Inetichettabili, come sempre, i libri di Werner Herzog sfuggono alle categorie sia della narrativa che della saggistica. Oggetti artistici totali, diari dell’interiorità: si mostrano in qualche modo corrispettivi e paralleli ai suoi film, in cui fiction e documentario sfumano e si compenetrano, si scambiano di ruolo, si annullano e si esaltano a vicenda, per distillare alla fine un’essenza: puro cinema, in quel caso. Il libro appena tradotto da Feltrinelli non fa eccezione: in uno stile sintetico, quasi scarno, l’autore bavarese traccia una serie di considerazioni, di riflessioni, alcune geniali, altre banali, intorno a un tema, la verità. Un tema filosofico per eccellenza, ma Herzog, fin dalle prime pagine, smentisce di avere ambizioni o velleità filosofiche. Il suo approccio è esperienziale: l’argomento è affrontato per il tramite dei suoi film, dei suoi incontri sul piano fisico o puramente intellettuale, attraverso il delinearsi di una realtà poetica e non empirica che vada oltre il semplice dato di fatto.
In un mondo in cui i social media sono dominati dalle fake news, in cui l’intelligenza artificiale può ormai riprodurre e alterare quei dati concettuali che chiamiamo realtà, i fatti non sono più la verità. Non è certo un fenomeno nuovo, ricorda Herzog, la storia è fatta di manipolazioni, di inganni: dalla battaglia di Qadesh nel 1274 a.C. in cui i contendenti, Egizi e Ittiti, si attribuirono entrambi la vittoria, alla natura effettiva dei regni di Numa Pompilio o di Nerone, dalla donazione di Costantino che costruì su una frode il potere secolare della Chiesa, fino ai falsi diari di Hitler e addirittura ai rapimenti da parte degli alieni e ai culti extraterrestri come quello della setta dei Raeliani, la verità si è rivelata elastica e porosa. Non i fatti ma i sentimenti la determinano: Herzog prende esempio dalla sua lunga carriera di direttore di opere liriche, nelle quali le storie più improbabili e talvolta quasi ridicole, diventano vere per lo spettatore solo grazie al potere della musica che evocando sentimenti veritieri riesce a renderle reali.

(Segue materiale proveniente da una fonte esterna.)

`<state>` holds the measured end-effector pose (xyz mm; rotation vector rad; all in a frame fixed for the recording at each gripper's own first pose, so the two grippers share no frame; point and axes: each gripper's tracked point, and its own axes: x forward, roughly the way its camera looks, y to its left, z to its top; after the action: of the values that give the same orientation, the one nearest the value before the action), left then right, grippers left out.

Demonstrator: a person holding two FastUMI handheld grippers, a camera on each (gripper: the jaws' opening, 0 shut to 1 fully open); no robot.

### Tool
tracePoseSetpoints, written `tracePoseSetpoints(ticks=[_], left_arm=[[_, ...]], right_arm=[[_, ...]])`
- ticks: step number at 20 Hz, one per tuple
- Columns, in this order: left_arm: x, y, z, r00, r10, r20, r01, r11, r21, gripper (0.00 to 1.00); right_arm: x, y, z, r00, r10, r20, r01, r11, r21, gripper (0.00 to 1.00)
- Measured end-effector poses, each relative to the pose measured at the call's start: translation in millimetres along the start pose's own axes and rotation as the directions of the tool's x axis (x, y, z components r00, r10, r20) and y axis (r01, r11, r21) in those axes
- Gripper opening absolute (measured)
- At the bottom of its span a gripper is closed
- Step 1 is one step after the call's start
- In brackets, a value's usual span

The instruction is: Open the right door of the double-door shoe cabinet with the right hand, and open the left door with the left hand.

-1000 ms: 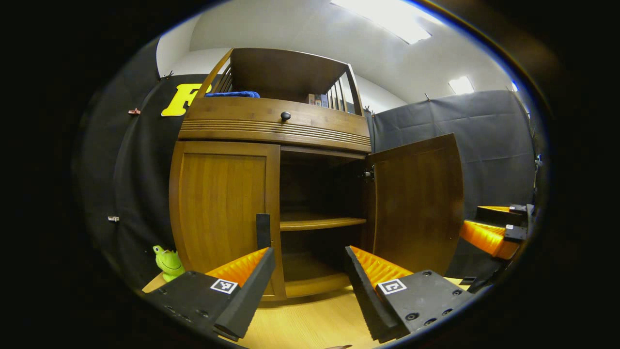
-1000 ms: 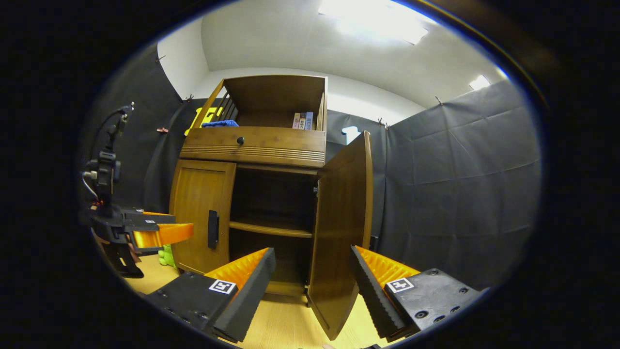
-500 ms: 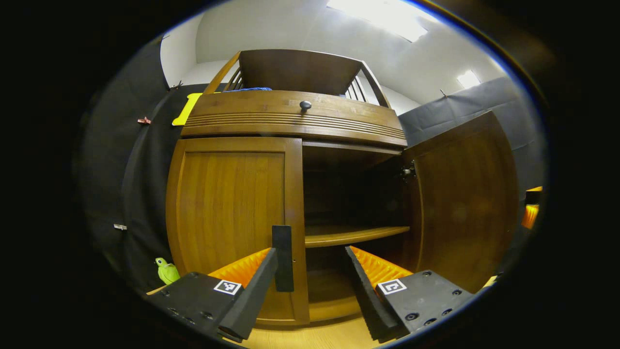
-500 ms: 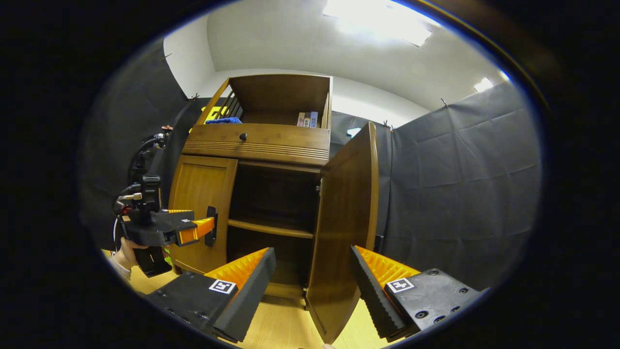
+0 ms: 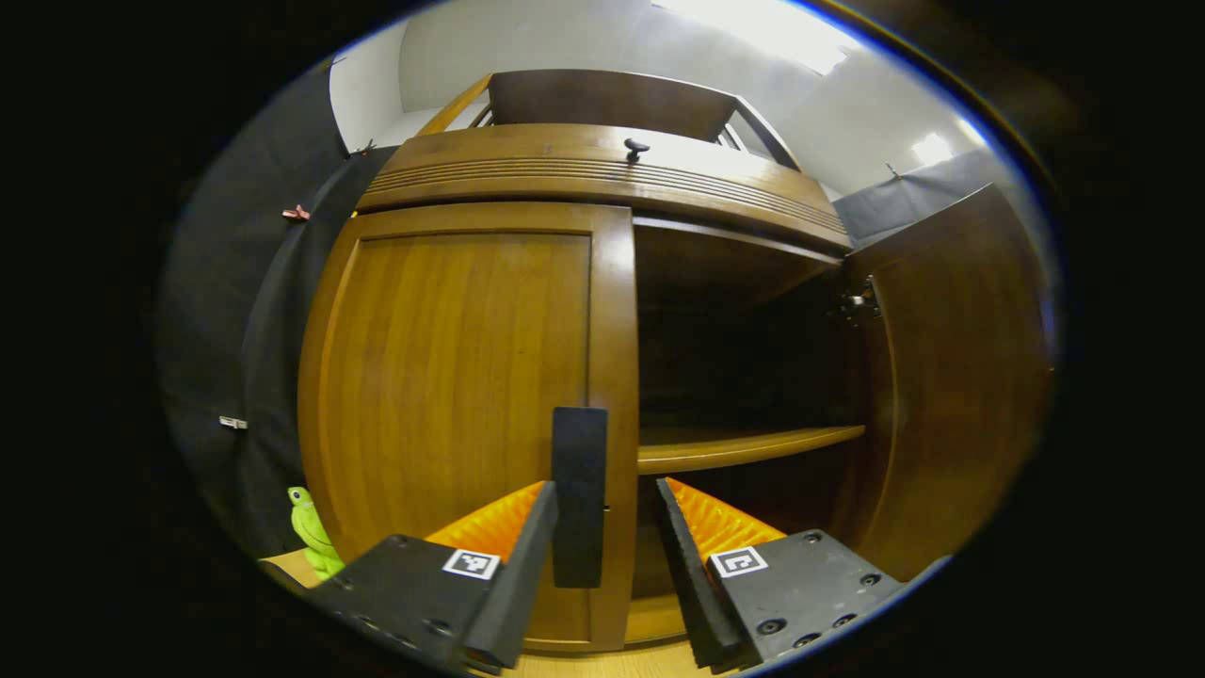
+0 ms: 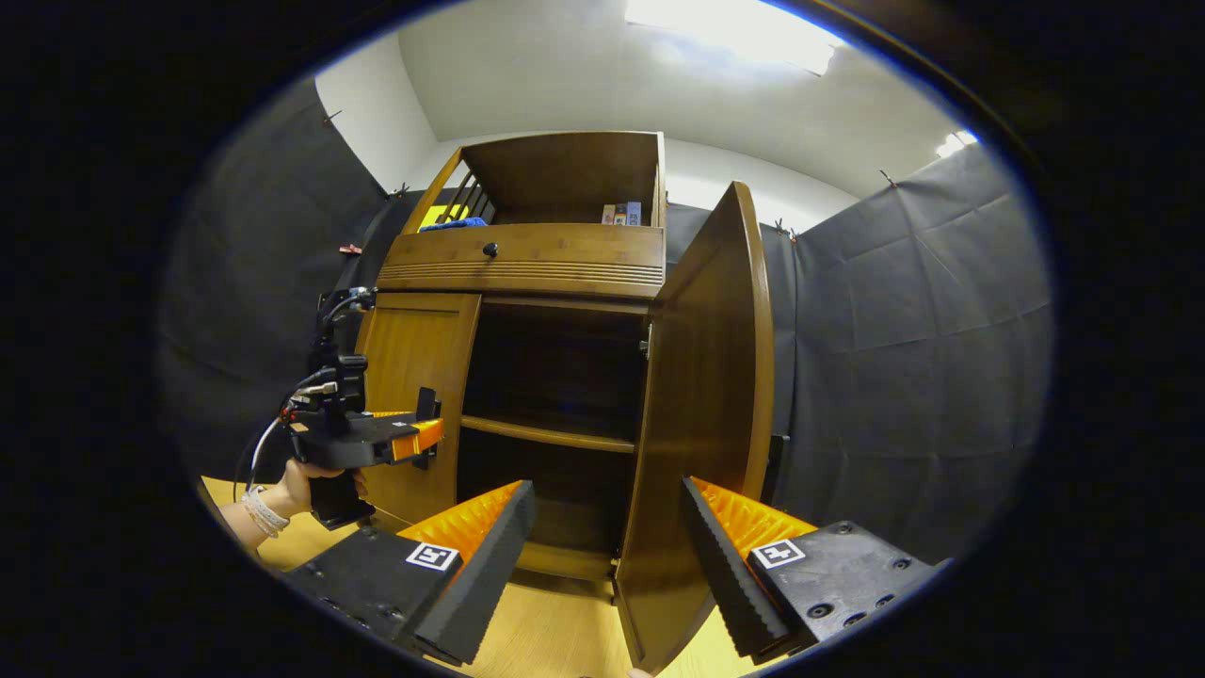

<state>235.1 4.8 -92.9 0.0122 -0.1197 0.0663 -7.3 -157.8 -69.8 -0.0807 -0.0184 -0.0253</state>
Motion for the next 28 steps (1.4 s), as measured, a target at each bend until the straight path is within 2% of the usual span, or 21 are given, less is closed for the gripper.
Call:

Così in uno dei suoi film più recenti, Family Romance, si racconta dell’omonima società giapponese che affitta “amici” o “parenti” falsi per ricorrenze sociali come matrimoni o funerali o semplicemente come compagnia occasionale per anziani soli: interpretato interamente da attori che lavorano in questa società, costruito su scene e situazioni impostate da Herzog ma con dialoghi interamente improvvisati sul momento, il film fu creduto erroneamente un documentario, mentre quando l’emittente nazionale giapponese realizzò davvero un documentario su Family Romance, un anziano cliente intervistato come testimone diretto dell’esperienza, fu impersonato all’insaputa di tutti da un attore, e l’impostore si rivelò più credibile di qualsiasi anziano vero: nessuno si era accorto dell’inganno.
Ma Herzog non ci sta dicendo che la verità è relativa o che non esiste. Tutt’altro. Ci parla invece di una super verità, una verità che va oltre la presunta o pretesa verità empirica, quella che lui chiama “verità estatica”: la verità dei mistici e dei veggenti. Il tipo di verità che ha sempre cercato nel suo cinema e che sta all’origina della polemica che da anni (la Dichiarazione del Minnesota è del 1999) ha condotto contro i documentaristi del cosiddetto cinéma vérité – contabili, così li definisce – incapaci di comprendere che solo attraverso la stilizzazione, l’invenzione, la poesia e l’immaginazione è possibile esplorare una verità più profonda che vada oltre la semplice trasmissione di informazioni per accendere invece una scintilla interiore. Ne fornisce numerosi esempi nel suo cinema, eventi, ricordi, aneddoti, attribuiti ai suoi protagonisti reali, come Dieter Dengler, ma mai accaduti se non come sogni o metafore, intere citazioni emblematiche attribuite a Pascal, Tommaso da Kempis o Von Clausewitz e in realtà scritte appositamente da Herzog stesso: l’unico suo documentario in cui non c’è alcuna finzione, confessa, è l’intervista che fece a Gorbaciov nel 2018, ma come l’amico Bruce Chatwin, accusato di aver inventato troppi episodi di In Patagonia, anche lui può dichiarare in coscienza di non aver mai detto “mezze verità, ma una verità e mezzo”.